The single-family rental business would seem like the next step for BC’s hot real estate market. In the last five years the Vancouver region has seen an influx of institutional investors moving into the apartment rental sector, attracted by low vacancy rates and high demand. However, a large-scale house-rental business is so far non-existent in the region.

Hulchanski says massive public investment into residential infrastructure, both financial and social, was built to serve the needs of the working population, not to generate wealth for a few.

He argues that the process of buying houses for rental will only inflate house prices because corporations driven by the bottom line will control prices.

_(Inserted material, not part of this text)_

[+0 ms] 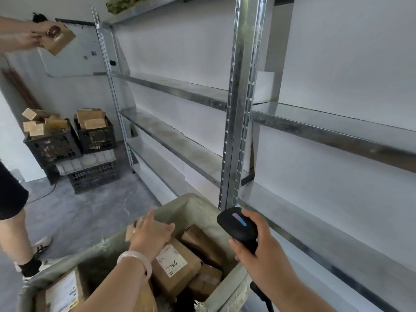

“The process will inflate house prices for all, and allow the owners of large numbers of houses to influence prices now and into the future based on when these mass owners choose to buy or sell. The object is not rental income. Renting is a temporary measure, even if it goes on for several years, and [it’s] not a very great source of income. Break-even rents, let alone profitable rents, will have to be very high, given the inflation in house prices.”

In Canada, the model makes more sense in secondary markets, which have seen record sales during the pandemic year and have also seen low vacancy rates. Core’s focus, for example, has been on midsize Ontario cities, such as Hamilton, London, Barrie, Peterborough, St. Catharines, Cambridge and Kingston. 

The majority of houses in those cities are owner occupied, according to urban planner and analyst Andy Yan, director of the City Program at Simon Fraser University. Yan used Statistics Canada data to determine the homeowner occupancy rates in each of the cities where Core has been buying. In Cambridge, 93% of houses are owner occupied, which means the remaining 7% are likely rented out (or sitting empty). In London, 89% of houses are owner occupied, and in Hamilton it’s 88%. In St. Catharines, Peterborough, Kingston and Barrie it’s 86%.

Overall, owners occupy 83% of Ontario houses.

Yan plans to use the figures as a baseline for future analysis. He says that any market activity from buyers with deeper pockets than the average income earner could have significant impact on the overall market.

“Marginal players with tremendous wealth dictate the market and they shove individual buyers out as they push prices higher,” says Yan. “We’ve already seen the phenomenon in recent years due to global wealth that flowed into the Vancouver housing market, and now we might be seeing it happen again as these corporations move in.”

Or, as Hulchanski puts it:

“What is politically interesting is that [this buying] attacks the presumed entitlements that are associated with homeownership. Yet more households will be denied the opportunity to own in the most desirable and lucrative part of Canada’s housing system.”